Paul-Bruchési schoolyard – Cour bleue
This project involved the complete redesign and redevelopment of Montreal’s Paul-Bruchési Elementary School yard. Originally entitled “Blue Yard”, the project is located in the trendy Plateau-Mont-Royal neighbourhood, but was built with very a limited budget. For economic reasons, the school decided to keep the existing asphalt paving and build a new project on top. NIPpaysage decided to work within this requirement by exploring large patches of painted colors and softer surfaces to give the site a well-deserved landscape makeover. The result was achieved by implementing a strong coloured scheme to organise and structure different uses and programmed activities. Using circulation patterns and building volumes, a grid of white lines was established, defining and organizing play and other leisure spaces.
The white lines become the site’s mains structure and overall matrix, defining a backdrop at the scale of the entire schoolyard.
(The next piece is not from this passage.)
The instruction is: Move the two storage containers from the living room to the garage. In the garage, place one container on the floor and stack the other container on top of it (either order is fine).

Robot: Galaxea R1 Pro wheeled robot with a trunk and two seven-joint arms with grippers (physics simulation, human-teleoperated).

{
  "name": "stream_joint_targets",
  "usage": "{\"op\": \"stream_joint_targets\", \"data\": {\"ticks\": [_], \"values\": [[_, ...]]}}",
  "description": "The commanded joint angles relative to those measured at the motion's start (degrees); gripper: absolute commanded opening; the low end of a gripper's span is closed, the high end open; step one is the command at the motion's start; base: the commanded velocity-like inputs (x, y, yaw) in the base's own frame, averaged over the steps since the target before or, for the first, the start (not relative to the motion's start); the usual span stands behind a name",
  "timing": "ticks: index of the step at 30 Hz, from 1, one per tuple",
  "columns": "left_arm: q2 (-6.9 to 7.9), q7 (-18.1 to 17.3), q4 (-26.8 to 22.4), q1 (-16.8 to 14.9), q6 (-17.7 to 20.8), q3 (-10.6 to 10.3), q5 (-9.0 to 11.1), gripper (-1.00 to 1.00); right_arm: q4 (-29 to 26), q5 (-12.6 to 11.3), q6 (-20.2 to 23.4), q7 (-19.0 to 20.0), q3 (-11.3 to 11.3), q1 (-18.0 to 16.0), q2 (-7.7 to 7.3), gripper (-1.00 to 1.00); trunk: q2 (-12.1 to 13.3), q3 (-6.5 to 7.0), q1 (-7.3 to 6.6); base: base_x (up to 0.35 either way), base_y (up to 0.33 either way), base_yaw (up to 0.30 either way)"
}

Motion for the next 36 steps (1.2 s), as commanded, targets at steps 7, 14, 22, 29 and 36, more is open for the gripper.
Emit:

The oblique outlines of this “white frame” are determined by the architectural elements of the school’s heritage building, such as the entrances or general built volume. Within the white grid, bright blue areas provide various programs and play opportunities. This net of white lines and blue surfaces becomes the texture of play for the entire project, giving renewed identity to the generic and everyday bituminous material seen all around town in local schoolyards.
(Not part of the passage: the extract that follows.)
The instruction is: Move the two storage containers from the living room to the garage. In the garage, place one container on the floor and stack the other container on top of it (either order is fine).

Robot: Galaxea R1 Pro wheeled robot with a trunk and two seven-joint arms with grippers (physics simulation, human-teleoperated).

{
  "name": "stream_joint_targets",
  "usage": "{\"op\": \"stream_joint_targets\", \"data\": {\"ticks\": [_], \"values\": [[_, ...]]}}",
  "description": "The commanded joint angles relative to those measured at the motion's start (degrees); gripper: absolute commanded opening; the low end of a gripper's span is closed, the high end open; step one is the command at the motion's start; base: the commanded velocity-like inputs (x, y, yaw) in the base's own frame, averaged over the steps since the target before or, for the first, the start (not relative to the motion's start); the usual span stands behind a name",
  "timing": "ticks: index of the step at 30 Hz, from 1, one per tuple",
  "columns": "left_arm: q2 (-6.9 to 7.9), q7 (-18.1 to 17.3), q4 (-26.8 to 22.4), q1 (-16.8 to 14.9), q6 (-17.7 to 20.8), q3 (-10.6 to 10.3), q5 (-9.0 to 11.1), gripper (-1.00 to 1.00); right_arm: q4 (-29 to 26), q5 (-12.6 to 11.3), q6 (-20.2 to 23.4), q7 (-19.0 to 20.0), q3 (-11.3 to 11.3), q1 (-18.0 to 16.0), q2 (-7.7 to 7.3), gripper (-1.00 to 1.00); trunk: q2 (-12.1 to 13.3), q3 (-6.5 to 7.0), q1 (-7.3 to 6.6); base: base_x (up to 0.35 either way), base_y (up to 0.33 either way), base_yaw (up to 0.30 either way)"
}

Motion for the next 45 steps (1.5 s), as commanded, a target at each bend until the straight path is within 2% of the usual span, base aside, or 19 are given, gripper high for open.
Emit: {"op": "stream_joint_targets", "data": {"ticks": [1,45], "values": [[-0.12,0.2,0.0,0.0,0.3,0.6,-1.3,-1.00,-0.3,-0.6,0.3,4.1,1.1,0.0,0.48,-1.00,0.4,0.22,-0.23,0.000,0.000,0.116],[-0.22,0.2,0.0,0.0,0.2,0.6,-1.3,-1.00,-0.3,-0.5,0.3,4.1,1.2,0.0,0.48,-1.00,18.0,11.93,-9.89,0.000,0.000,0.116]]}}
Furthermore, the blue asphalt surface comes alive by the introduction of vegetation (native trees, shrubs, perennial groundcovers, etc.) and the addition of an odd-shaped sculptural earthwork covered with diversely coloured recycled rubber surfaces. Acting as islands, this series of planting beds, rubber landforms, paved meeting points and a few wooden seating and performance terraces punctuate the yard’s otherwise flat surface, allowing a wide range of improvised and unexpected discoveries while moving around the space. This project was built within a neighborhood-scale pilot project to reduce the heat island effects in the downtown area.